Task » Return the listing that follows exactly, with no pictures included.

Data for this exercise »
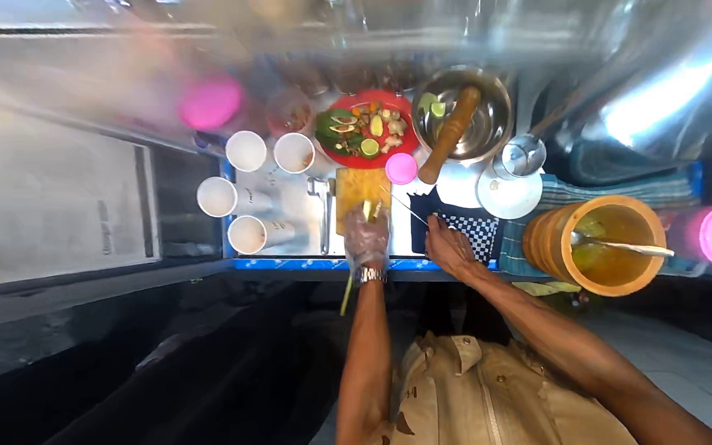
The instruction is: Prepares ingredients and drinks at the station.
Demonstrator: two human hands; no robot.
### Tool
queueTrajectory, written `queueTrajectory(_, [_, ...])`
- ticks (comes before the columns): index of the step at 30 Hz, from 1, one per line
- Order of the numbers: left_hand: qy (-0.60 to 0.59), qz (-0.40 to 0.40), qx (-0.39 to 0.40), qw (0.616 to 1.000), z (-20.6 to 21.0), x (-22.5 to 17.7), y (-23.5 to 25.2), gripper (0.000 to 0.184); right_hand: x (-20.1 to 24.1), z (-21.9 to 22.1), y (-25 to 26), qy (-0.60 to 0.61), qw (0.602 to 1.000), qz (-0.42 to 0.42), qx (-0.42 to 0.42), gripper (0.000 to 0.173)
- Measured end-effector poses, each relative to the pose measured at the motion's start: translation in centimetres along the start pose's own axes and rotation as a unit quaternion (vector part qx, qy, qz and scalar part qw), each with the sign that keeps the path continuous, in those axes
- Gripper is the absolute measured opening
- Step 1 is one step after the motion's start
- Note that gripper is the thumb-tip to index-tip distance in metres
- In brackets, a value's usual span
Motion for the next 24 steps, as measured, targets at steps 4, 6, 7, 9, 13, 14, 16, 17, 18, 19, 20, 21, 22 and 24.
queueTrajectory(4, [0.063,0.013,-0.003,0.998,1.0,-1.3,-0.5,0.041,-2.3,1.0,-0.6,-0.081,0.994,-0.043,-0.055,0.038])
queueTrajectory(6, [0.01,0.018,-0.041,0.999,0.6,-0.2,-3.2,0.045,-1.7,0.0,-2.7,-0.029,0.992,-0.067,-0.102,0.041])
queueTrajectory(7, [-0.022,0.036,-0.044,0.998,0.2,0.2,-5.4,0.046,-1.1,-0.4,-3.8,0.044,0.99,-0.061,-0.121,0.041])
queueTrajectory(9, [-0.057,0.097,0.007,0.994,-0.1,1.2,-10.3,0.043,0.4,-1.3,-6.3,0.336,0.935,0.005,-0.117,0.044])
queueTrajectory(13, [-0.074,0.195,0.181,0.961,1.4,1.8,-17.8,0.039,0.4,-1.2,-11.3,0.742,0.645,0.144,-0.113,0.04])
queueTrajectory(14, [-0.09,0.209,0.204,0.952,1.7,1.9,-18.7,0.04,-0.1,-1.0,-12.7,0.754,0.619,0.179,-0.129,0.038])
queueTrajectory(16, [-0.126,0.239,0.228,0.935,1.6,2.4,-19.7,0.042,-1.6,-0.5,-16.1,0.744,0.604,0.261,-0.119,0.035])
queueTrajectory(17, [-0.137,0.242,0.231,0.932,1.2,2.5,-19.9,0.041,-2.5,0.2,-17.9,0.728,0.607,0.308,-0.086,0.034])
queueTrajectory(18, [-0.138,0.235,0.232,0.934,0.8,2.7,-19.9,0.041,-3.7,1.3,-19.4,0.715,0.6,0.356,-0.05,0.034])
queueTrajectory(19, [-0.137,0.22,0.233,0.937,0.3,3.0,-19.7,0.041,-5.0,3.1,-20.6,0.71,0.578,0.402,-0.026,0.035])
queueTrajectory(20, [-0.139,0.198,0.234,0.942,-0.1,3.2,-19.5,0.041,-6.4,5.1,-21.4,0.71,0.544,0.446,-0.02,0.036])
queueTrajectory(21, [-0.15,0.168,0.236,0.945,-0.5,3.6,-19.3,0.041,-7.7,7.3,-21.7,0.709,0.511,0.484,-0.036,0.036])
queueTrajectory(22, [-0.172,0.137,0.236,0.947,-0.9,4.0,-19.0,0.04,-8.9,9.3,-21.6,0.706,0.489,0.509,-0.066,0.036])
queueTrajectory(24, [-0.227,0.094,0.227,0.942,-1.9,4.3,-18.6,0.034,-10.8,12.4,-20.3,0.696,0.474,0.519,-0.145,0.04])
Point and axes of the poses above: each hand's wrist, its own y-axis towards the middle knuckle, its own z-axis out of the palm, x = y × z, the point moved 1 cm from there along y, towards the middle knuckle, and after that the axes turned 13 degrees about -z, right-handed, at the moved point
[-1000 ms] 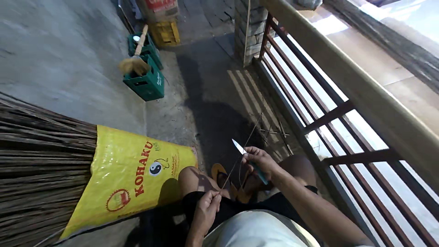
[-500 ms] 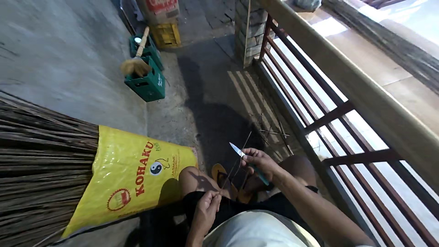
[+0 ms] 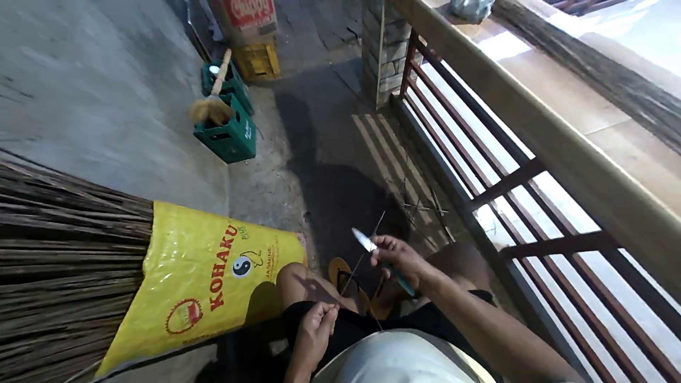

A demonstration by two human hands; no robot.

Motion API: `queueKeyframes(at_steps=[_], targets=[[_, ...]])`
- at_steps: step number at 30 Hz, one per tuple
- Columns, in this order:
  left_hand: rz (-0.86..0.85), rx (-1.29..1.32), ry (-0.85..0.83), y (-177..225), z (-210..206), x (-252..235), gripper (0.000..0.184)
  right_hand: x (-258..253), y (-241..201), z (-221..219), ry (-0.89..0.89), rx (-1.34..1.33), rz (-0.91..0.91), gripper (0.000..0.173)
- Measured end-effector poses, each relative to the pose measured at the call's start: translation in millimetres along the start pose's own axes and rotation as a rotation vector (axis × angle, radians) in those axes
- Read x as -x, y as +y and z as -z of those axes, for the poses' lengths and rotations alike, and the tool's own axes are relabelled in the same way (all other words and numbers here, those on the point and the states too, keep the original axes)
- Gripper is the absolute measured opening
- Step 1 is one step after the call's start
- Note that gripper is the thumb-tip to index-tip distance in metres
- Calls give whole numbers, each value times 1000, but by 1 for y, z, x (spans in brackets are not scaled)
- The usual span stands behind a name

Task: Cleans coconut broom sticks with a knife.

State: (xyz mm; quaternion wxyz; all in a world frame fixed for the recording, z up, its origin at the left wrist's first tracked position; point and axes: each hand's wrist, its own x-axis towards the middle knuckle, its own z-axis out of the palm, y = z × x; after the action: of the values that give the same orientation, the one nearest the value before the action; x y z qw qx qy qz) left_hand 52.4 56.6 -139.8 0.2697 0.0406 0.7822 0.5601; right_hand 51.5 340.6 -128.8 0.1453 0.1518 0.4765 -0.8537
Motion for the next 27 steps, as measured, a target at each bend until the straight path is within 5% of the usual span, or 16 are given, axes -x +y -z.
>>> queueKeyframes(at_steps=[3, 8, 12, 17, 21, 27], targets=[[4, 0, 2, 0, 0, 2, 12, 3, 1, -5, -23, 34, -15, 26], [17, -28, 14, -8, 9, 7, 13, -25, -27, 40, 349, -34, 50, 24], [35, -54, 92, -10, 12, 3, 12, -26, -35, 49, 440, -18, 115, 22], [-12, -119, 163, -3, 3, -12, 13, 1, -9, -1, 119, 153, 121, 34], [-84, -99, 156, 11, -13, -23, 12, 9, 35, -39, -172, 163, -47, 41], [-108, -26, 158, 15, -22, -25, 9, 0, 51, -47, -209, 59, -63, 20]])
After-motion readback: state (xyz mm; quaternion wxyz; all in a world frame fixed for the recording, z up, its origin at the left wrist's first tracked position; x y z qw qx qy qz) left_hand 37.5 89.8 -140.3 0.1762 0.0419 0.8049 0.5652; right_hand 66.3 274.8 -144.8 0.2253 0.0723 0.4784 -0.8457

Exercise solution »
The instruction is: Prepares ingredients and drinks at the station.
Demonstrator: two human hands; no robot.
### Tool
queueTrajectory, written `queueTrajectory(_, [_, ...])`
- ticks (comes before the columns): index of the step at 30 Hz, from 1, one per line
- Order of the numbers: left_hand: qy (-0.60 to 0.59), qz (-0.40 to 0.40), qx (-0.39 to 0.40), qw (0.616 to 1.000), z (-20.6 to 21.0), x (-22.5 to 17.7), y (-23.5 to 25.2), gripper (0.000 to 0.184); right_hand: x (-20.1 to 24.1), z (-21.9 to 22.1), y (-25 to 26), qy (-0.60 to 0.61), qw (0.602 to 1.000), qz (-0.42 to 0.42), qx (-0.42 to 0.42), gripper (0.000 to 0.173)
- Measured end-effector poses, each relative to the pose measured at the motion's start: translation in centimetres along the start pose's own axes and rotation as a unit quaternion (vector part qx, qy, qz and scalar part qw), each with the sign that keeps the path continuous, in those axes
- Gripper is the absolute measured opening
- Step 1 is one step after the motion's start
- Note that gripper is the thumb-tip to index-tip distance in metres
- In brackets, a value's usual span
Motion for the next 24 steps, as measured, targets at steps 4, 6, 7, 9, 13, 14, 16, 17, 18, 19, 20, 21, 22 and 24.
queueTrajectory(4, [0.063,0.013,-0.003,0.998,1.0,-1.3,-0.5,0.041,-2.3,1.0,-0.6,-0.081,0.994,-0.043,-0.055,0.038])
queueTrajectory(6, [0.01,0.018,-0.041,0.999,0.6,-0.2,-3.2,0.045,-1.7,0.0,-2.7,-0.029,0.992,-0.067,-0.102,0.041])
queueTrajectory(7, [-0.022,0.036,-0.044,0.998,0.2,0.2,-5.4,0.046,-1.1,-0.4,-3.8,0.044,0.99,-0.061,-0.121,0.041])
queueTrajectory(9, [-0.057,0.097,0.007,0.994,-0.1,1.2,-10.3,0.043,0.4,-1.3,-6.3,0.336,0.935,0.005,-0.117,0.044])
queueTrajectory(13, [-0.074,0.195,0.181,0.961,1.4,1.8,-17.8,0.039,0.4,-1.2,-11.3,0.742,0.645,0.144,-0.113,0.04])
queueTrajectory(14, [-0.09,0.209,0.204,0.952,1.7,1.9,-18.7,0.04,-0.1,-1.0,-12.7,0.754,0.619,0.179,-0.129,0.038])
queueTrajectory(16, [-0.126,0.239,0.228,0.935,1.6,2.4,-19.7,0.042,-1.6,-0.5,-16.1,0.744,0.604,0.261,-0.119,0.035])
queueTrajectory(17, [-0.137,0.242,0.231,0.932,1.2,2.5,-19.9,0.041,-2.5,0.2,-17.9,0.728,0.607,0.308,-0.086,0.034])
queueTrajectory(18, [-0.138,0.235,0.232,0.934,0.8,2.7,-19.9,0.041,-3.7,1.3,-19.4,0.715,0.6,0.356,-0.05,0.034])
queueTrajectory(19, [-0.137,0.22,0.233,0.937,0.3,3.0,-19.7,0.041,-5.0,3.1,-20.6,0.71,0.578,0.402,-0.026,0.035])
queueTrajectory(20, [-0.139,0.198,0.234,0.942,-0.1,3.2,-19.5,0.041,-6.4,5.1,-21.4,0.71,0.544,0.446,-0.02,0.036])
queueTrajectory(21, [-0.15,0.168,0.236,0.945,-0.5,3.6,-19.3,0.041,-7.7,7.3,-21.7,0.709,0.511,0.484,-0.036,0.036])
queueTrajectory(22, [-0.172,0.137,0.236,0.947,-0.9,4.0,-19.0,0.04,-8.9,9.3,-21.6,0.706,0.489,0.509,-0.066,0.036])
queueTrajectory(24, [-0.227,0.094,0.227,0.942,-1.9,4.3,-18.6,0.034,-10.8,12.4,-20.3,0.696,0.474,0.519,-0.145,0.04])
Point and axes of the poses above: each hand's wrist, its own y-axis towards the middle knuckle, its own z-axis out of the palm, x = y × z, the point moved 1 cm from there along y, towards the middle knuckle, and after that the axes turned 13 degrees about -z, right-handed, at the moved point
[-1000 ms] 
[-500 ms] 
[+0 ms] 

A demonstration by two human hands; no robot.

Motion API: `queueKeyframes(at_steps=[_], targets=[[_, ...]])`
- at_steps: step number at 30 Hz, one per tuple
- Columns, in this order:
  left_hand: rz (-0.86..0.85), rx (-1.29..1.32), ry (-0.85..0.83), y (-177..225), z (-210..206), x (-252..235), gripper (0.000..0.184)
  right_hand: x (-258..253), y (-241..201), z (-221..219), ry (-0.89..0.89), rx (-1.34..1.33), rz (-0.91..0.91), gripper (0.000..0.173)
- Measured end-effector poses, each relative to the pose measured at the call's start: translation in millimetres along the start pose's own axes and rotation as a rotation vector (axis × angle, radians) in those axes
- Read x as -x, y as +y and z as -z of those axes, for the poses' lengths and rotations alike, and the tool's own axes are relabelled in the same way (all other words and numbers here, those on the point and the states too, keep the original axes)
- Gripper is the absolute measured opening
- Step 1 is one step after the call's start
- Note that gripper is the thumb-tip to index-tip distance in metres
- Calls give whole numbers, each value times 1000, but by 1 for y, z, x (spans in brackets are not scaled)
- The usual span stands behind a name

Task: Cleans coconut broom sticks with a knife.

State: (xyz mm; quaternion wxyz; all in a world frame fixed for the recording, z up, its origin at the left wrist's first tracked position; point and axes: each hand's wrist, its own x-axis towards the middle knuckle, its own z-axis out of the palm, y = z × x; after the action: of the values that give the same orientation, the one nearest the value before the action; x y z qw qx qy qz) left_hand 52.4 56.6 -139.8 0.2697 0.0406 0.7822 0.5601; right_hand 51.5 340.6 -128.8 0.1453 0.1518 0.4765 -0.8537
Motion for the next 27 steps, as measured, a target at each bend until the straight path is within 5% of the usual span, or 16 are given, axes -x +y -z.
>>> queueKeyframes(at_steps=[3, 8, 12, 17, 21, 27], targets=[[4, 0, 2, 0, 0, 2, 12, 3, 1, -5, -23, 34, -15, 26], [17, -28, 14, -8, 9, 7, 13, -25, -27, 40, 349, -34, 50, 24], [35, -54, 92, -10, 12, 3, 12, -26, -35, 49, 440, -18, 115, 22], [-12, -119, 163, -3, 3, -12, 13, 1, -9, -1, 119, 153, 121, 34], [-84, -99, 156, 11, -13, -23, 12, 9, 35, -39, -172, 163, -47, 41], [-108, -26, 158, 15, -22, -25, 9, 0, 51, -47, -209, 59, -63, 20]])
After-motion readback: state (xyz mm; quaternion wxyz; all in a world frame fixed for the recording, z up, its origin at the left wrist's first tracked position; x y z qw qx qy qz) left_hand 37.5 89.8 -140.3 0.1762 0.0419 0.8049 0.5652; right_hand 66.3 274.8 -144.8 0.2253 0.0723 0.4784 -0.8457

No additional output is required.